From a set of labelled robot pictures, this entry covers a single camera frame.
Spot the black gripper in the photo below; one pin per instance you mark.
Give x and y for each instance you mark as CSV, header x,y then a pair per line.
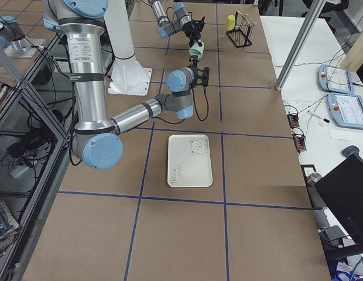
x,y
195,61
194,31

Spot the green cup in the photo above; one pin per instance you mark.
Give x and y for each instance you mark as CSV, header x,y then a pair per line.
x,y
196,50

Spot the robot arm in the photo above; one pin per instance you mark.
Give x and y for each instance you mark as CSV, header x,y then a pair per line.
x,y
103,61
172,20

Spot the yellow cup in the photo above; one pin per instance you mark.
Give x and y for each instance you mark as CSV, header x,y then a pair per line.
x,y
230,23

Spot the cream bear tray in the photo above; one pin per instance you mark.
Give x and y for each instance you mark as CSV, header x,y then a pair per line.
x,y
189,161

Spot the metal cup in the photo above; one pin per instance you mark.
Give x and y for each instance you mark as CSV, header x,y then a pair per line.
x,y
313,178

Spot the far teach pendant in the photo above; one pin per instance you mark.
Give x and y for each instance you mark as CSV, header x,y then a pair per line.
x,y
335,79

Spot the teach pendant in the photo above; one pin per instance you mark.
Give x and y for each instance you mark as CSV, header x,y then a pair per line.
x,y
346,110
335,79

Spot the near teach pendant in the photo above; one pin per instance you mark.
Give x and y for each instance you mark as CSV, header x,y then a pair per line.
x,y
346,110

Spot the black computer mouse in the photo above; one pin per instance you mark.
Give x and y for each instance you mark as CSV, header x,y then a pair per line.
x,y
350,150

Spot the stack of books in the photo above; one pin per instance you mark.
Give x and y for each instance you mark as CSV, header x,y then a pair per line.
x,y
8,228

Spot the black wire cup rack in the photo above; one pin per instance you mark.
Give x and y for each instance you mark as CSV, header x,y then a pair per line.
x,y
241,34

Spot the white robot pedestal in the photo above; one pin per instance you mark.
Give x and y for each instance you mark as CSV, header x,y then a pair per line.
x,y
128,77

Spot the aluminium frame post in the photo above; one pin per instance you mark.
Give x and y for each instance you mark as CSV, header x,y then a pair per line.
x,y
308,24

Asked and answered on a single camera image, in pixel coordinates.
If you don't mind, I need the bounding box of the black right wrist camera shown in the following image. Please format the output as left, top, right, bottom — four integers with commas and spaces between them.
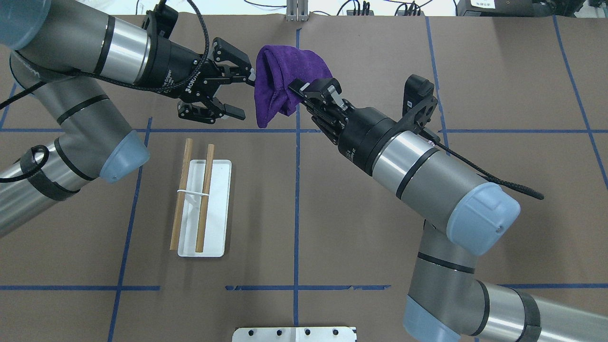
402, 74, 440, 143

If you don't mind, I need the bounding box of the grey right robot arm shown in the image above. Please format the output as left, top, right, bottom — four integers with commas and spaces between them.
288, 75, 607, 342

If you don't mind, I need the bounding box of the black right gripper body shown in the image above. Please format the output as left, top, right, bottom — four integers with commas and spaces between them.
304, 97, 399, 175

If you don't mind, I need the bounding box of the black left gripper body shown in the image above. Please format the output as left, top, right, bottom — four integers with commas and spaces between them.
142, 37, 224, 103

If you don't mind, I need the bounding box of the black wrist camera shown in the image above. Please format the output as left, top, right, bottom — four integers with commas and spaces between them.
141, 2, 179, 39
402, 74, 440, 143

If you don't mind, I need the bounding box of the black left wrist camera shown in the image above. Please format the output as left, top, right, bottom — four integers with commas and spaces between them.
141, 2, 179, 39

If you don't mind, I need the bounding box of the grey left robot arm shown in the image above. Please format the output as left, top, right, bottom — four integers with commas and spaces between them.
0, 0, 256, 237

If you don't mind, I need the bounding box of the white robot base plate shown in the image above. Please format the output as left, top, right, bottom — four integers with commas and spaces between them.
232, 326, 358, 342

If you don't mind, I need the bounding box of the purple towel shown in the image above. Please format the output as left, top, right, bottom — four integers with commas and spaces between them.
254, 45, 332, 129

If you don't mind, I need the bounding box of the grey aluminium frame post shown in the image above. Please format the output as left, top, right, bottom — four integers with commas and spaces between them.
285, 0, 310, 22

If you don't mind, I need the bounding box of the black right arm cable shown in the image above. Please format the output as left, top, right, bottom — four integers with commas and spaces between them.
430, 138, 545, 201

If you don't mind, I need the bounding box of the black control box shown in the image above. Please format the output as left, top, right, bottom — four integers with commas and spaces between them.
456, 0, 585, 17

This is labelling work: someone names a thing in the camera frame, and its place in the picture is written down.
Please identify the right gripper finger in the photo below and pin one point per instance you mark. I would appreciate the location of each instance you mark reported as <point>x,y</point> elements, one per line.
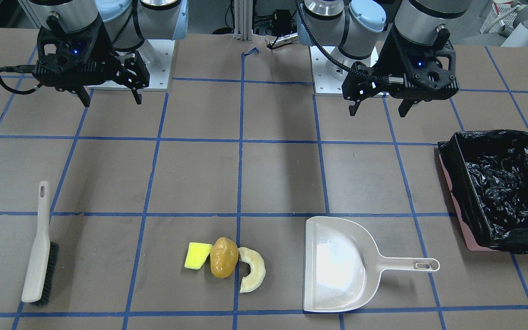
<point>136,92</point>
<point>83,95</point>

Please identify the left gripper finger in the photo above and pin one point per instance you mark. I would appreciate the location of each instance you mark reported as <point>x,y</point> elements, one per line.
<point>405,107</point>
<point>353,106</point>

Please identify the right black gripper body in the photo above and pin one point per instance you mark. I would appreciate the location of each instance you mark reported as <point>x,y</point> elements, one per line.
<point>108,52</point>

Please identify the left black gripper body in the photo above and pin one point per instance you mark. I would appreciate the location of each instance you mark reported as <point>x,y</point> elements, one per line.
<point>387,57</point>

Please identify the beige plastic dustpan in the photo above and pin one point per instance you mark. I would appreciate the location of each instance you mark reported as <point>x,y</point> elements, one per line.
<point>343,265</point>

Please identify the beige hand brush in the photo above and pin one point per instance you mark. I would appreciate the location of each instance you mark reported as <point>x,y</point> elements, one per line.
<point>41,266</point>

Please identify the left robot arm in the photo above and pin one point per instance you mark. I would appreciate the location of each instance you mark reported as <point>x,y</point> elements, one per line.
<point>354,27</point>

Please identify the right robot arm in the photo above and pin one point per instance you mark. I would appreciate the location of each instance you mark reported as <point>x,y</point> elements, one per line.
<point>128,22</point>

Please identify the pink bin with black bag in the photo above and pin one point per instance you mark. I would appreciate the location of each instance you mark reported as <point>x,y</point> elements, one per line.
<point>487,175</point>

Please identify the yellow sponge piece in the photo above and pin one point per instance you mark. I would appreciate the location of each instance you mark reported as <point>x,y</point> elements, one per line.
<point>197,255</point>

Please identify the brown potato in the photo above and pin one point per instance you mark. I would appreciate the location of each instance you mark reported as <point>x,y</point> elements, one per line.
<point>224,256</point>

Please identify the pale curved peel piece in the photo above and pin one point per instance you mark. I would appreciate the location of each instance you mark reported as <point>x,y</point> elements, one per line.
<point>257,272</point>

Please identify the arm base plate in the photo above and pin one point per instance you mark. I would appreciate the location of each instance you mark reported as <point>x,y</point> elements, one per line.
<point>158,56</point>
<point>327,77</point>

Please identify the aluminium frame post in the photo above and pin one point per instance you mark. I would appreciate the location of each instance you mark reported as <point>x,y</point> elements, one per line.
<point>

_ _ _

PROMPT =
Restate the material word for word, minus pictures.

EXERCISE OUTPUT =
From a set of labelled robot pictures, this entry covers a single camera frame.
Spot the black gripper in the photo below; one pin per instance you mark.
Give x and y for each instance you mark as CSV, header x,y then a pair per line.
x,y
195,61
194,31

Spot the green cup in the photo above; one pin per instance you mark.
Give x and y for each instance you mark as CSV, header x,y then a pair per line.
x,y
196,50

Spot the robot arm in the photo above; one pin per instance you mark.
Give x and y for each instance you mark as CSV, header x,y then a pair per line.
x,y
103,61
172,20

Spot the yellow cup in the photo above; one pin per instance you mark.
Give x and y for each instance you mark as CSV, header x,y then a pair per line.
x,y
230,23

Spot the cream bear tray in the photo above; one pin per instance you mark.
Give x and y for each instance you mark as CSV, header x,y then a pair per line.
x,y
189,161

Spot the metal cup in the photo above; one pin per instance you mark.
Give x and y for each instance you mark as CSV, header x,y then a pair per line.
x,y
313,178

Spot the far teach pendant in the photo above; one pin per instance you mark.
Give x and y for each instance you mark as CSV, header x,y then a pair per line.
x,y
335,79

Spot the teach pendant in the photo above; one pin per instance you mark.
Give x and y for each instance you mark as CSV, header x,y then a pair per line.
x,y
346,110
335,79

Spot the near teach pendant in the photo above; one pin per instance you mark.
Give x and y for each instance you mark as CSV, header x,y then a pair per line.
x,y
346,110

Spot the black computer mouse in the photo above; one pin per instance you mark.
Give x and y for each instance you mark as CSV, header x,y then a pair per line.
x,y
350,150

Spot the stack of books in the photo above; one pin per instance you mark.
Give x and y for each instance you mark as CSV, header x,y then a pair per line.
x,y
8,228

Spot the black wire cup rack in the photo above; one pin per instance you mark.
Give x and y for each instance you mark as CSV, header x,y then a pair per line.
x,y
241,34

Spot the white robot pedestal in the photo above; one pin per instance you mark.
Give x and y for each instance you mark as CSV, header x,y then a pair per line.
x,y
128,77

Spot the aluminium frame post in the photo above; one pin per instance you mark.
Give x and y for each instance you mark as CSV, header x,y then a pair per line.
x,y
308,24

Asked and answered on a single camera image, in pixel coordinates.
If you don't mind, I need the bounding box of the black right wrist camera shown in the following image. Please format the output as left, top, right, bottom — four integers with commas and spaces between them.
402, 74, 440, 143

If you don't mind, I need the bounding box of the grey right robot arm shown in the image above. Please format the output as left, top, right, bottom — four integers with commas and spaces between them.
288, 75, 607, 342

If you don't mind, I need the bounding box of the black right gripper body shown in the image above. Please format the output as left, top, right, bottom — four integers with commas and spaces between them.
304, 97, 399, 175

If you don't mind, I need the bounding box of the black left gripper body shown in the image above. Please format the output as left, top, right, bottom — four integers with commas and spaces between them.
142, 37, 224, 103

If you don't mind, I need the bounding box of the black wrist camera shown in the image above. Please format the output as left, top, right, bottom — four integers with commas and spaces between them.
141, 2, 179, 39
402, 74, 440, 143

If you don't mind, I need the bounding box of the black left wrist camera shown in the image above. Please format the output as left, top, right, bottom — four integers with commas and spaces between them.
141, 2, 179, 39

If you don't mind, I need the bounding box of the grey left robot arm shown in the image above. Please format the output as left, top, right, bottom — four integers with commas and spaces between them.
0, 0, 256, 237

If you don't mind, I need the bounding box of the white robot base plate shown in the image above. Please format the output as left, top, right, bottom — four integers with commas and spaces between them.
232, 326, 358, 342

If you don't mind, I need the bounding box of the purple towel shown in the image above. Please format the output as left, top, right, bottom — four integers with commas and spaces between them.
254, 45, 332, 129

If you don't mind, I need the bounding box of the grey aluminium frame post shown in the image above. Please format the output as left, top, right, bottom — four integers with commas and spaces between them.
285, 0, 310, 22

If you don't mind, I need the bounding box of the black right arm cable shown in the image above. Please format the output as left, top, right, bottom — four integers with commas and spaces between them.
430, 138, 545, 201

If you don't mind, I need the bounding box of the black control box shown in the image above. Please format the output as left, top, right, bottom — four integers with commas and spaces between them.
456, 0, 585, 17

This is labelling work: someone names a thing in the camera frame, and its place in the picture is written down.
Please identify the right gripper finger in the photo below and pin one point per instance you mark. I would appreciate the location of each instance you mark reported as <point>x,y</point> elements, one per line.
<point>136,92</point>
<point>83,95</point>

Please identify the left gripper finger in the photo above and pin one point per instance you mark. I would appreciate the location of each instance you mark reported as <point>x,y</point> elements, one per line.
<point>405,107</point>
<point>353,106</point>

Please identify the right black gripper body in the photo above and pin one point per instance you mark. I would appreciate the location of each instance you mark reported as <point>x,y</point> elements, one per line.
<point>108,52</point>

Please identify the left black gripper body in the photo above and pin one point per instance you mark. I would appreciate the location of each instance you mark reported as <point>x,y</point> elements, one per line.
<point>387,57</point>

Please identify the beige plastic dustpan in the photo above and pin one point per instance you mark. I would appreciate the location of each instance you mark reported as <point>x,y</point> elements, one per line.
<point>343,265</point>

Please identify the beige hand brush in the photo above and pin one point per instance you mark. I would appreciate the location of each instance you mark reported as <point>x,y</point> elements, one per line.
<point>41,266</point>

Please identify the left robot arm in the photo above and pin one point per instance you mark. I would appreciate the location of each instance you mark reported as <point>x,y</point> elements, one per line.
<point>354,27</point>

Please identify the right robot arm in the photo above and pin one point per instance you mark. I would appreciate the location of each instance you mark reported as <point>x,y</point> elements, one per line.
<point>128,22</point>

Please identify the pink bin with black bag in the photo above and pin one point per instance you mark. I would appreciate the location of each instance you mark reported as <point>x,y</point> elements, one per line.
<point>487,175</point>

Please identify the yellow sponge piece in the photo above and pin one point per instance you mark. I would appreciate the location of each instance you mark reported as <point>x,y</point> elements, one per line.
<point>197,255</point>

Please identify the brown potato in the photo above and pin one point per instance you mark. I would appreciate the location of each instance you mark reported as <point>x,y</point> elements, one per line.
<point>224,256</point>

Please identify the pale curved peel piece in the photo above and pin one point per instance you mark. I would appreciate the location of each instance you mark reported as <point>x,y</point> elements, one per line.
<point>257,272</point>

Please identify the arm base plate in the photo above and pin one point per instance you mark. I would appreciate the location of each instance you mark reported as <point>x,y</point> elements, one per line.
<point>158,56</point>
<point>327,77</point>

Please identify the aluminium frame post in the photo above and pin one point per instance you mark. I would appreciate the location of each instance you mark reported as <point>x,y</point> elements, one per line.
<point>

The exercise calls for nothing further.